PROMPT → Only the lines from the top of the listing below to the line that has "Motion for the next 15" should be echoed, with both ends kept and pictures left out.

TASK INPUTS →
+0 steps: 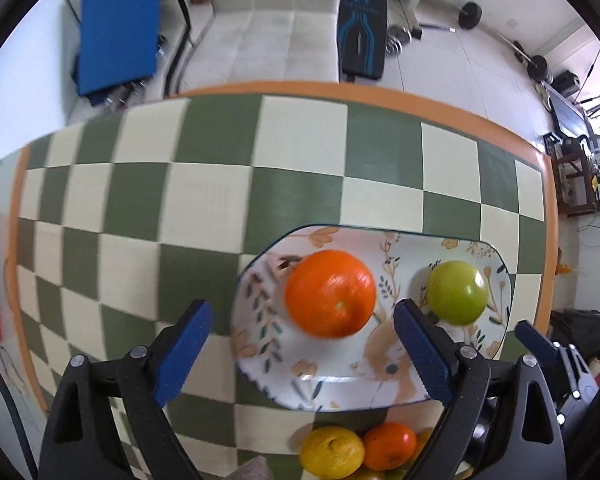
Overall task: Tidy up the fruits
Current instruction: 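Lower the orange onto the white plate with the left tool while the right tool sets the apple down, then open both tools and lift them back from the plate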
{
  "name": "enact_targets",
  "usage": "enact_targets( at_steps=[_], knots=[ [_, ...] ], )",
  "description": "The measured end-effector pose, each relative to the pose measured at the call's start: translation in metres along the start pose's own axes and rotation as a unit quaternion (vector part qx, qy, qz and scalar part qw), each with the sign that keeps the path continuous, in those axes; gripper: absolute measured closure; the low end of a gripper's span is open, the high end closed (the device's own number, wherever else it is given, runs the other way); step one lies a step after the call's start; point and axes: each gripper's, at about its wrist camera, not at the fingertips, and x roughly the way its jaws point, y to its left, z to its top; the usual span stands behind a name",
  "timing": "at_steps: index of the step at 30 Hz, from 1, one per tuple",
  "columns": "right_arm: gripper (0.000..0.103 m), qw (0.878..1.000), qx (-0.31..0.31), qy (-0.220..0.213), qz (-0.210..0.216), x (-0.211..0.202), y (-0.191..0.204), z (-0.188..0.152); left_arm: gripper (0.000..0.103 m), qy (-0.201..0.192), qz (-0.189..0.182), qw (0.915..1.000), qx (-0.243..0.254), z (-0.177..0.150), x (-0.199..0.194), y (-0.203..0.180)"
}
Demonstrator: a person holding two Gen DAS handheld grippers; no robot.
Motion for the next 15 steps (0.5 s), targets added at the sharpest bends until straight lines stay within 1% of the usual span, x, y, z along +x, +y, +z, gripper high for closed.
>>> enact_targets(
  at_steps=[1, 2, 5, 7, 15],
  knots=[
    [0.009, 1.0, 0.001, -0.005, -0.004, -0.005, 0.0, -0.004, 0.01, -0.013, 0.004, 0.9999, -0.001, -0.008, -0.008, 0.003],
    [0.009, 1.0, 0.002, -0.009, -0.008, -0.01, 0.0, -0.008, 0.01, -0.021, 0.008, 0.9997, -0.001, -0.004, -0.011, -0.011],
    [0.009, 1.0, 0.006, -0.021, -0.017, -0.027, -0.002, -0.02, 0.01, -0.051, 0.021, 0.9985, 0.007, -0.015, -0.031, -0.014],
    [0.008, 0.999, 0.008, -0.033, -0.021, -0.043, -0.004, -0.03, 0.01, -0.078, 0.026, 0.9966, 0.01, -0.029, -0.046, -0.012],
    [0.009, 0.996, 0.004, -0.081, -0.034, -0.101, -0.003, -0.065, 0.01, -0.125, 0.028, 0.9916, 0.016, -0.08, -0.097, -0.015]
  ],
)
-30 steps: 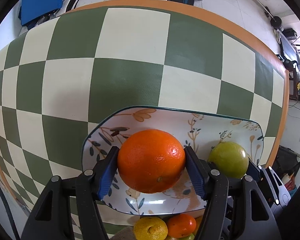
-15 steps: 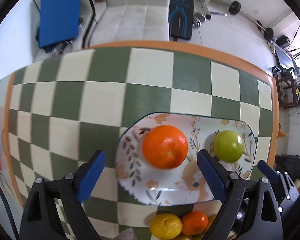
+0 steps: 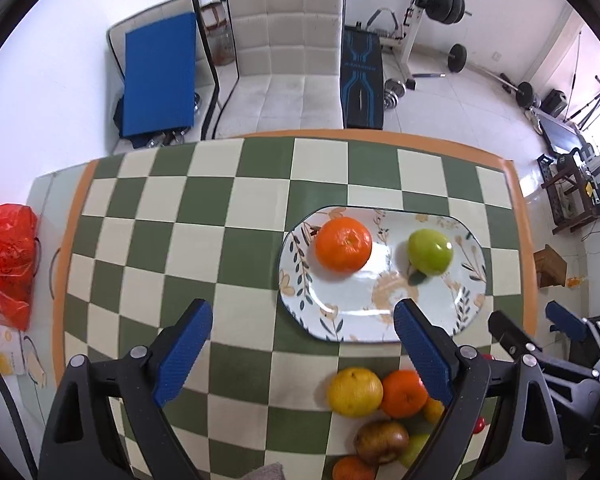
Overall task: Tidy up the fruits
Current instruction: 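Open both tools and lift them back from the plate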
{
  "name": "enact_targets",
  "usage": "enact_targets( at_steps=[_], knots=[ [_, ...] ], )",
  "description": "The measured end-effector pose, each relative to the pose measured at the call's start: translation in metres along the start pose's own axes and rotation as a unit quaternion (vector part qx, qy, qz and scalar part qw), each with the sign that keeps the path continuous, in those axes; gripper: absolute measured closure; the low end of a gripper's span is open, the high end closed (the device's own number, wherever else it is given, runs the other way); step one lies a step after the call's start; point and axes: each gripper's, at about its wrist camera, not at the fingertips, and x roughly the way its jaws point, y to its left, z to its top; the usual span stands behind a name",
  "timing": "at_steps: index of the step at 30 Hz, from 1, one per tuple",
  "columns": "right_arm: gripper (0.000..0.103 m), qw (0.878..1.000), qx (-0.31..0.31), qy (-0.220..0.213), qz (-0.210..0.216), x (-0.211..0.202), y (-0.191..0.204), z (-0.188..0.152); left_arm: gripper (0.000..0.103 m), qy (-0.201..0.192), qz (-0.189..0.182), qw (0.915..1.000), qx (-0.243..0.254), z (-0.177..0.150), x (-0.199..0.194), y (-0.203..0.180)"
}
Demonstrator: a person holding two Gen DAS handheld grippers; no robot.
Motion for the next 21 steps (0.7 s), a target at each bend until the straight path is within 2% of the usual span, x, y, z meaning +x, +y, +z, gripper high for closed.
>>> enact_targets(
  at_steps=[12, 21],
  knots=[
    [0.009, 0.998, -0.008, -0.068, 0.007, -0.107, 0.0, -0.045, 0.01, -0.054, -0.017, 0.9983, 0.013, -0.044, -0.073, -0.012],
    [0.009, 0.995, 0.002, -0.101, 0.016, -0.153, -0.002, -0.072, 0.01, -0.069, -0.026, 0.9972, 0.009, -0.065, -0.098, -0.015]
  ],
)
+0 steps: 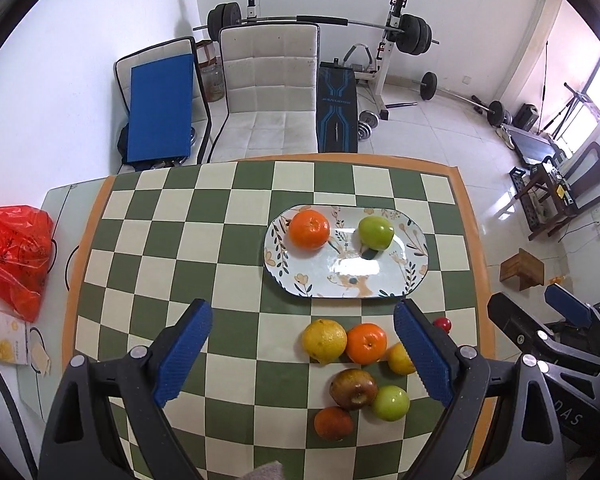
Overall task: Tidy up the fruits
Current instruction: 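Open both tools and lift them back from the plate, then grasp the reddish-brown orange with the left tool while the right tool grasps another green apple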
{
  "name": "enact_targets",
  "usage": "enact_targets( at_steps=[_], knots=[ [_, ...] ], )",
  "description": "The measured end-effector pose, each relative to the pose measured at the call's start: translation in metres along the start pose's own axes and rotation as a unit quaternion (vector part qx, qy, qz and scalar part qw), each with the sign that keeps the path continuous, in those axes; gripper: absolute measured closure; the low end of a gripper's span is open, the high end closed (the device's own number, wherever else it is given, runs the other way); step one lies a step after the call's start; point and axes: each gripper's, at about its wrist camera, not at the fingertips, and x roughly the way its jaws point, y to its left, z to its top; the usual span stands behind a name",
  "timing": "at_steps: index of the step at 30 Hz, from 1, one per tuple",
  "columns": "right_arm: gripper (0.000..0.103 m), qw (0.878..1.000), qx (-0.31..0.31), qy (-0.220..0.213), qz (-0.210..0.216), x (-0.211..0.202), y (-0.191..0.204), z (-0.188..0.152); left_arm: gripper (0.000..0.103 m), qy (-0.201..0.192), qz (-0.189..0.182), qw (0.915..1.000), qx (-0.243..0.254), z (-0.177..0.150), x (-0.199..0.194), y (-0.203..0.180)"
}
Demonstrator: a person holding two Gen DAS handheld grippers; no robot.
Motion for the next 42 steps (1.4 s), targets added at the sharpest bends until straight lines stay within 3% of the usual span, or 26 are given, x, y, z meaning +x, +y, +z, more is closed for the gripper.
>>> enact_targets(
  at_steps=[3, 5, 8, 14, 18, 21, 23, 24, 26, 29, 33, 36, 38, 39, 42],
  knots=[
    [0.009, 1.0, 0.006, 0.003, 0.003, -0.001, -0.003, -0.007, 0.01, 0.002, 0.005, 1.0, -0.005, -0.004, 0.005, 0.001],
    [0.008, 1.0, 0.009, 0.014, 0.004, 0.005, -0.005, -0.014, 0.0, 0.018, 0.012, 0.9998, -0.005, -0.009, 0.014, 0.002],
    [0.008, 0.998, 0.022, 0.054, 0.012, 0.028, -0.014, -0.034, 0.0, 0.046, 0.03, 0.9985, -0.005, -0.024, 0.037, 0.005],
    [0.01, 0.984, 0.044, 0.166, 0.035, 0.102, -0.028, -0.099, 0.0, 0.151, 0.051, 0.9872, -0.005, -0.076, 0.101, 0.014],
    [0.021, 0.971, 0.051, 0.23, 0.05, 0.148, -0.032, -0.141, 0.001, 0.209, 0.058, 0.976, -0.015, -0.109, 0.135, 0.018],
    [0.023, 0.966, 0.033, 0.252, 0.052, 0.172, -0.025, -0.161, 0.001, 0.237, 0.043, 0.9702, -0.028, -0.125, 0.148, 0.019],
    [0.03, 0.963, 0.021, 0.264, 0.055, 0.184, -0.021, -0.169, 0.001, 0.25, 0.03, 0.967, -0.035, -0.133, 0.154, 0.016],
    [0.039, 0.961, 0.018, 0.27, 0.057, 0.191, -0.02, -0.174, 0.001, 0.256, 0.024, 0.9655, -0.038, -0.136, 0.156, 0.014],
    [0.039, 0.959, 0.015, 0.273, 0.068, 0.196, -0.02, -0.181, 0.001, 0.269, 0.005, 0.962, -0.047, -0.142, 0.159, 0.009],
    [0.039, 0.962, -0.001, 0.27, 0.047, 0.19, -0.022, -0.187, 0.001, 0.287, -0.023, 0.956, -0.054, -0.151, 0.165, 0.0],
    [0.039, 0.96, 0.029, 0.277, 0.038, 0.179, -0.049, -0.204, 0.002, 0.304, -0.037, 0.9511, -0.041, -0.162, 0.18, -0.018],
    [0.039, 0.958, 0.047, 0.282, 0.033, 0.176, -0.063, -0.213, 0.02, 0.318, -0.04, 0.9469, -0.023, -0.171, 0.195, -0.029],
    [0.039, 0.956, 0.063, 0.284, 0.038, 0.175, -0.07, -0.218, 0.045, 0.322, -0.043, 0.9459, -0.007, -0.178, 0.199, -0.036],
    [0.039, 0.956, 0.067, 0.284, 0.038, 0.174, -0.071, -0.219, 0.053, 0.322, -0.046, 0.9455, -0.004, -0.18, 0.199, -0.038],
    [0.039, 0.954, 0.076, 0.285, 0.047, 0.175, -0.072, -0.218, 0.052, 0.309, -0.027, 0.9503, 0.027, -0.186, 0.188, -0.039]
  ],
)
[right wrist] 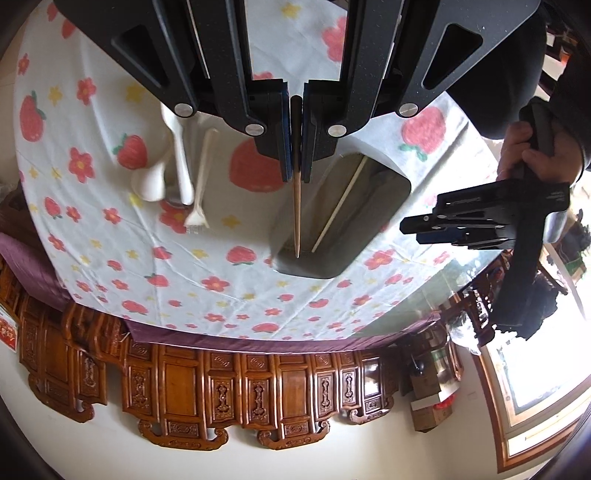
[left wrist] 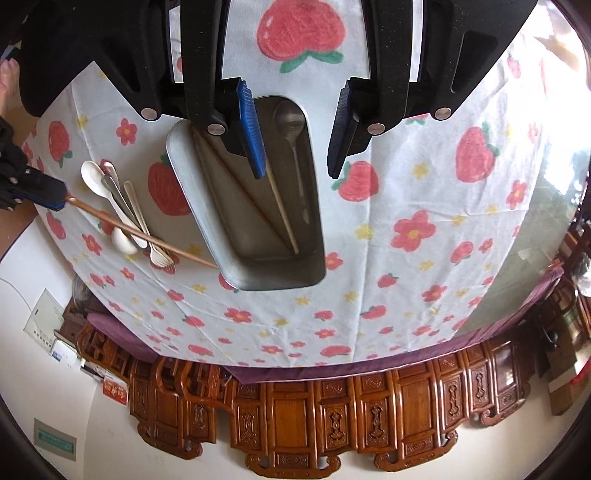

ANSWER TO THE PROBLEM →
+0 steps: 
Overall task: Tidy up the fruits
Current instruction: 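Lower the orange onto the white plate with the left tool while the right tool sets the apple down, then open both tools and lift them back from the plate
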{
  "name": "enact_targets",
  "usage": "enact_targets( at_steps=[_], knots=[ [_, ...] ], )",
  "description": "The measured end-effector pose, each relative to the pose measured at the call's start: translation in metres along the start pose's own axes and rotation as a unit quaternion (vector part qx, qy, qz and scalar part qw), each with the sign that keeps the path continuous, in those axes; gripper: absolute measured closure; the low end of a gripper's span is open, the high end closed (the device's own number, wherever else it is given, runs the other way); step one lies a step after the call's start; point and axes: each gripper's, at about its wrist camera, not at the fingertips, and x roughly the way its jaws point, y to its left, z to its top; the usual span stands behind a name",
  "timing": "at_steps: index of the step at 30 Hz, from 1, one per tuple",
  "columns": "right_arm: gripper (0.000..0.103 m), qw (0.878..1.000), qx (-0.31..0.31), qy (-0.220..0.213), qz (-0.210..0.216), x (-0.211..0.202), y (-0.191..0.204), z (-0.188..0.152); left_arm: gripper (0.000..0.103 m), qy (-0.201..0.192), qz (-0.189..0.182), qw (0.915..1.000), qx (-0.243..0.254), z (-0.177..0.150), x (-0.199..0.194), y (-0.203..0.180)"
}
Demonstrator: a person holding two Gen DAS handheld grippers; no robot.
Motion for the next 15 steps (0.5 s), targets added at the sharpest bends until straight lines stay within 1% of the usual span, x, y, z along +x, +y, +z, gripper high for closed.

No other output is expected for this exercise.